To act on the belief that we possess the knowledge and the power which enable us to shape the processes of society entirely to our liking, knowledge which in fact we do not possess, is likely to make us do much harm. In the physical sciences there may be little objection to trying to do the impossible; one might even feel that one ought not to discourage the over-confident because their experiments may after all produce some new insights. But in the social field the erroneous belief that the exercise of some power would have beneficial consequences is likely to lead to a new power to coerce other men being conferred on some authority.

Even if such power is not in itself bad, its exercise is likely to impede the functioning of those spontaneous ordering forces by which, without understanding them, man is in fact so largely assisted in the pursuit of his aims. We are only beginning to understand on how subtle a communication system the functioning of an advanced industrial society is based—a communications system which we call the market and which turns out to be a more efficient mechanism for digesting dispersed information than any that man has deliberately designed.

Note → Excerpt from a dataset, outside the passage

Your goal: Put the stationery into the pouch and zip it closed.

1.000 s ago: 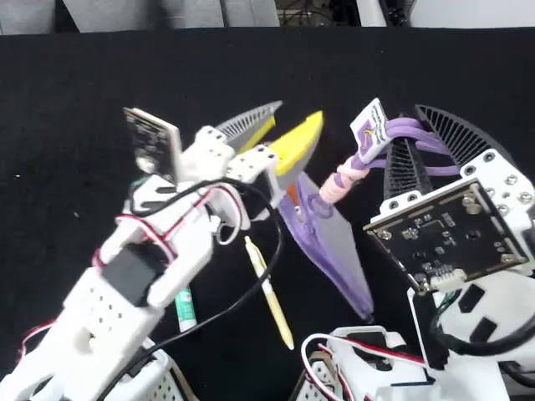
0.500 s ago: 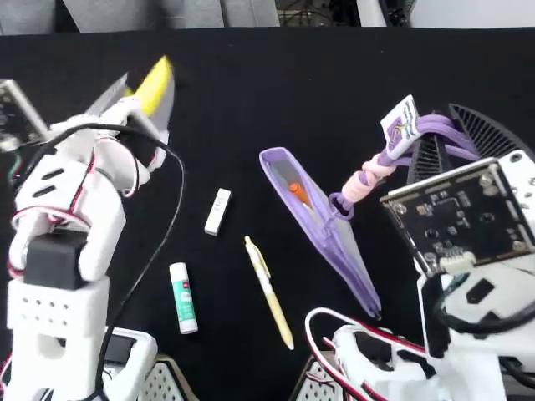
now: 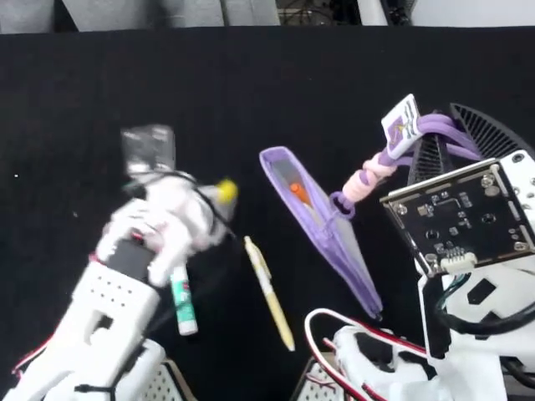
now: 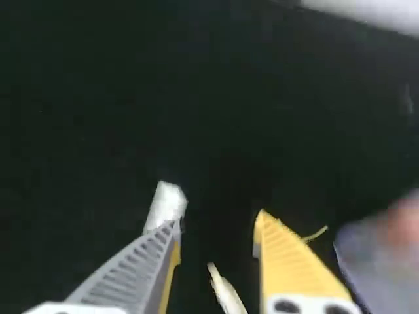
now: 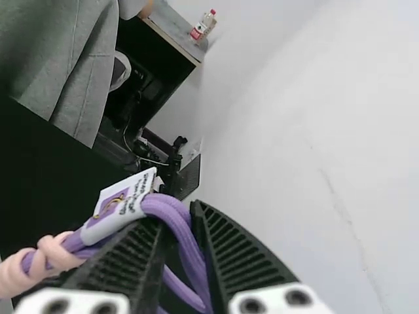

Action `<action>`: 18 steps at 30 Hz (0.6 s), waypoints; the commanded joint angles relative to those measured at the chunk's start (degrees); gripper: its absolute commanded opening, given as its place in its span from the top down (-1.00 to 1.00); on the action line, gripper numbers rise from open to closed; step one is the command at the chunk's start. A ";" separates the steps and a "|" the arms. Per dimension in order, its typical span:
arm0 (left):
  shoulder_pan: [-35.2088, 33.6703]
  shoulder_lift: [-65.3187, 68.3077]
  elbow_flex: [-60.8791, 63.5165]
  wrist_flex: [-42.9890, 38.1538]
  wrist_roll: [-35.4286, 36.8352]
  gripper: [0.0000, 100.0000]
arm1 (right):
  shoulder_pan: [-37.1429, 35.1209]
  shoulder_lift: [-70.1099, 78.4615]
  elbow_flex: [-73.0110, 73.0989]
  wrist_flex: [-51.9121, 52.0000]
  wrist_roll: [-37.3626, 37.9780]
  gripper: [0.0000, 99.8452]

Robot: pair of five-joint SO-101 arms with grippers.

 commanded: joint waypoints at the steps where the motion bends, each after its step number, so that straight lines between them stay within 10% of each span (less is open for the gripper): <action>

If man is not to do more harm than good in his efforts to improve the social order, he will have to learn that in this, as in all other fields where essential complexity of an organized kind prevails, he cannot acquire the full knowledge which would make mastery of the events possible. He will therefore have to use what knowledge he can achieve, not to shape the results as the craftsman shapes his handiwork, but rather to cultivate a growth by providing the appropriate environment, in the manner in which the gardener does this for his plants.

There is danger in the exuberant feeling of ever growing power which the advance of the physical sciences has engendered and which tempts man to try, "dizzy with success," to use a characteristic phrase of early communism, to subject not only our natural but also our human environment to the control of a human will. The recognition of the insuperable limits to his knowledge ought indeed to teach the student of society a lesson of humility which should guard him against becoming an accomplice in men's fatal striving to control society—a striving which makes him not only a tyrant over his fellows, but which may well make him the destroyer of a civilization which no brain has designed but which has grown from the free efforts of millions of individuals.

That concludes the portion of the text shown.